§ **Information supplied**:
....
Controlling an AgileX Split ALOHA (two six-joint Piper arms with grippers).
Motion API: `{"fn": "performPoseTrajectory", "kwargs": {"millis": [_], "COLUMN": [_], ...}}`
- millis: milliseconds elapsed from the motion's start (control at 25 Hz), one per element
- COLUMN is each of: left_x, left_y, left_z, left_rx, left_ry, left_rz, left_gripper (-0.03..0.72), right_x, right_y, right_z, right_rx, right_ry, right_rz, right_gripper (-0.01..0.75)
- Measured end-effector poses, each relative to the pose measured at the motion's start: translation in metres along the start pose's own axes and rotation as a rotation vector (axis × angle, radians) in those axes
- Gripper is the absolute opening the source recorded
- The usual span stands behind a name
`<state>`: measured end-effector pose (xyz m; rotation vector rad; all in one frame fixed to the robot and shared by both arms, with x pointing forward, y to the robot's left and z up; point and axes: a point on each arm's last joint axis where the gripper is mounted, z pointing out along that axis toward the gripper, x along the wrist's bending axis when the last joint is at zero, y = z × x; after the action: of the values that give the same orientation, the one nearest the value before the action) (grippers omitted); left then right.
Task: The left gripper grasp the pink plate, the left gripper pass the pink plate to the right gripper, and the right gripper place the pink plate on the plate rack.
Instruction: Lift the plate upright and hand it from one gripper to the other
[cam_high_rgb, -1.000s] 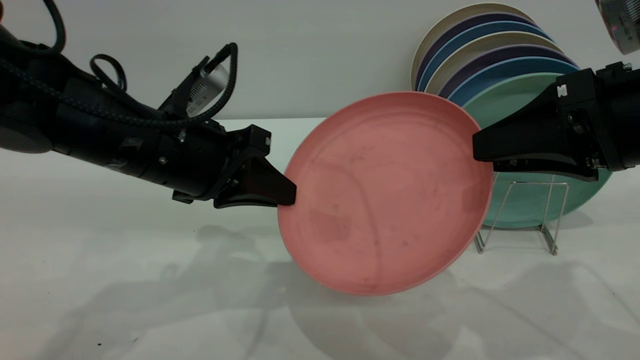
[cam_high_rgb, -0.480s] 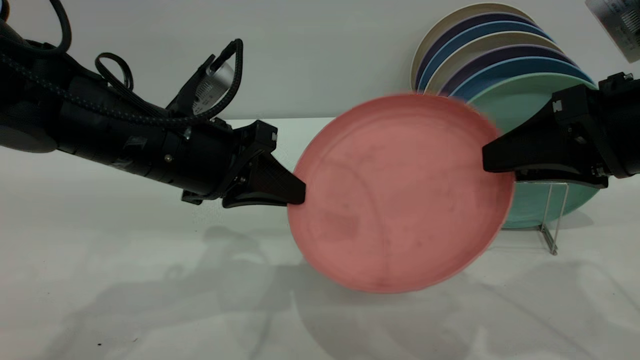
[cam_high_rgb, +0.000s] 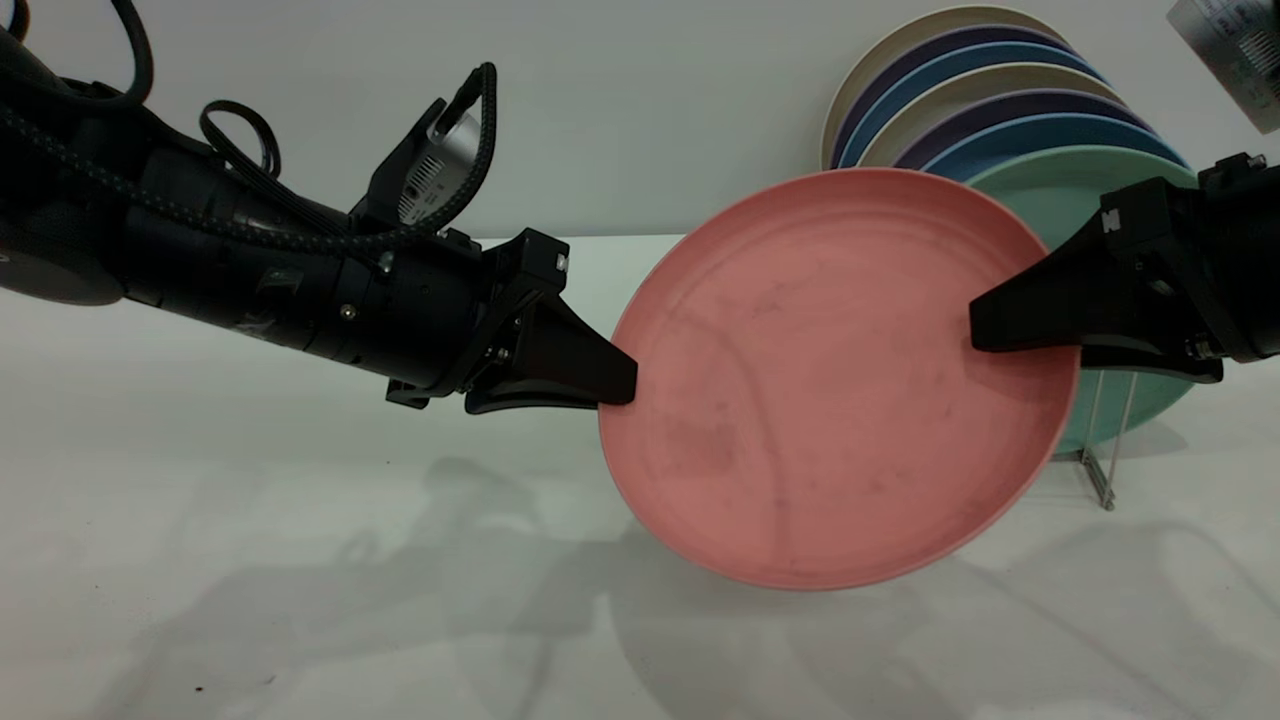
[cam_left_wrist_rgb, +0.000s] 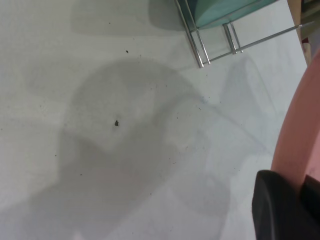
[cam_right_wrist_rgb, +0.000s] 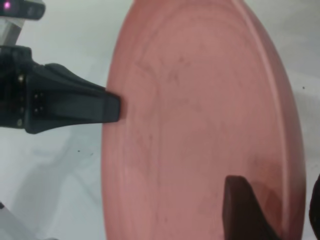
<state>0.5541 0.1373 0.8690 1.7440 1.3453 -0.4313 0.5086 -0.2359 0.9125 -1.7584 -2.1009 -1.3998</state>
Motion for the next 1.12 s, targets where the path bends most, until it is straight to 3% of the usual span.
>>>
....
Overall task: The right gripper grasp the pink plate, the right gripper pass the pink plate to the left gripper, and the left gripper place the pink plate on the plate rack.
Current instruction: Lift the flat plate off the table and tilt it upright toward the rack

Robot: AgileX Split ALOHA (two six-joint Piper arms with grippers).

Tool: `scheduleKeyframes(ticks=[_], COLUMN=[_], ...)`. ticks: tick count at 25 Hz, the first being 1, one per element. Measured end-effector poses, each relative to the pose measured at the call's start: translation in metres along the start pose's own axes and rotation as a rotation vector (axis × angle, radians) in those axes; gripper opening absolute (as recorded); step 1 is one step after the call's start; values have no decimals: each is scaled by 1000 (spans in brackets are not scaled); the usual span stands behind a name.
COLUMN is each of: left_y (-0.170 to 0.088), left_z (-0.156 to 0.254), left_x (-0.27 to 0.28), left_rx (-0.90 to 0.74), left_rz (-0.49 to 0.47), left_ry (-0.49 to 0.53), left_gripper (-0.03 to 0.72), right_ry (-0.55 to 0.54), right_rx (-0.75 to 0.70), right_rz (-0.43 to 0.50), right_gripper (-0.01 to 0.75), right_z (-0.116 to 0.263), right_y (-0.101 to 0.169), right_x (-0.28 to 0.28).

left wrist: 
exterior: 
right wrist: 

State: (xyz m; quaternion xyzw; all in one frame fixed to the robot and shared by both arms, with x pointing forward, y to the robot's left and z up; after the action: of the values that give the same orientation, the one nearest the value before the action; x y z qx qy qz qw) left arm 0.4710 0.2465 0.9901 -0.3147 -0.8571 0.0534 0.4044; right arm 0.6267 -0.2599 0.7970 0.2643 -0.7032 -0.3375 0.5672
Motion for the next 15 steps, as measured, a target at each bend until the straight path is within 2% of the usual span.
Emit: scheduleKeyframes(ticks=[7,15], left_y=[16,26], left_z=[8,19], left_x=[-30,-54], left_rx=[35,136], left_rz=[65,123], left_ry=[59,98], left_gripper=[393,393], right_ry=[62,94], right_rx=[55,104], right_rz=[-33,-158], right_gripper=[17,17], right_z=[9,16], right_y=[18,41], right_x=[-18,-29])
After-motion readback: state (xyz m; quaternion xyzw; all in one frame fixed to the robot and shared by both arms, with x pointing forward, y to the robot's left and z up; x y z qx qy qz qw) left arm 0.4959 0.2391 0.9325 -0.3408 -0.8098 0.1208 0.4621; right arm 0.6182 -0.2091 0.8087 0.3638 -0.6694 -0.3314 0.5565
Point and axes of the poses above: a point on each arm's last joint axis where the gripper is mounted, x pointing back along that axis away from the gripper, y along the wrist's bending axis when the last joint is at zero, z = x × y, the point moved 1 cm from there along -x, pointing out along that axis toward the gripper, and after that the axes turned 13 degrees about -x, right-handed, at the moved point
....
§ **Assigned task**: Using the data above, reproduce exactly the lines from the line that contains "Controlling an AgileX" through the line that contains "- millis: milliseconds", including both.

§ **Answer for the task**:
Controlling an AgileX Split ALOHA (two six-joint Piper arms with grippers).
Motion API: `{"fn": "performPoseTrajectory", "kwargs": {"millis": [_], "COLUMN": [_], ...}}`
- millis: milliseconds elapsed from the motion's start (control at 25 Hz), one per element

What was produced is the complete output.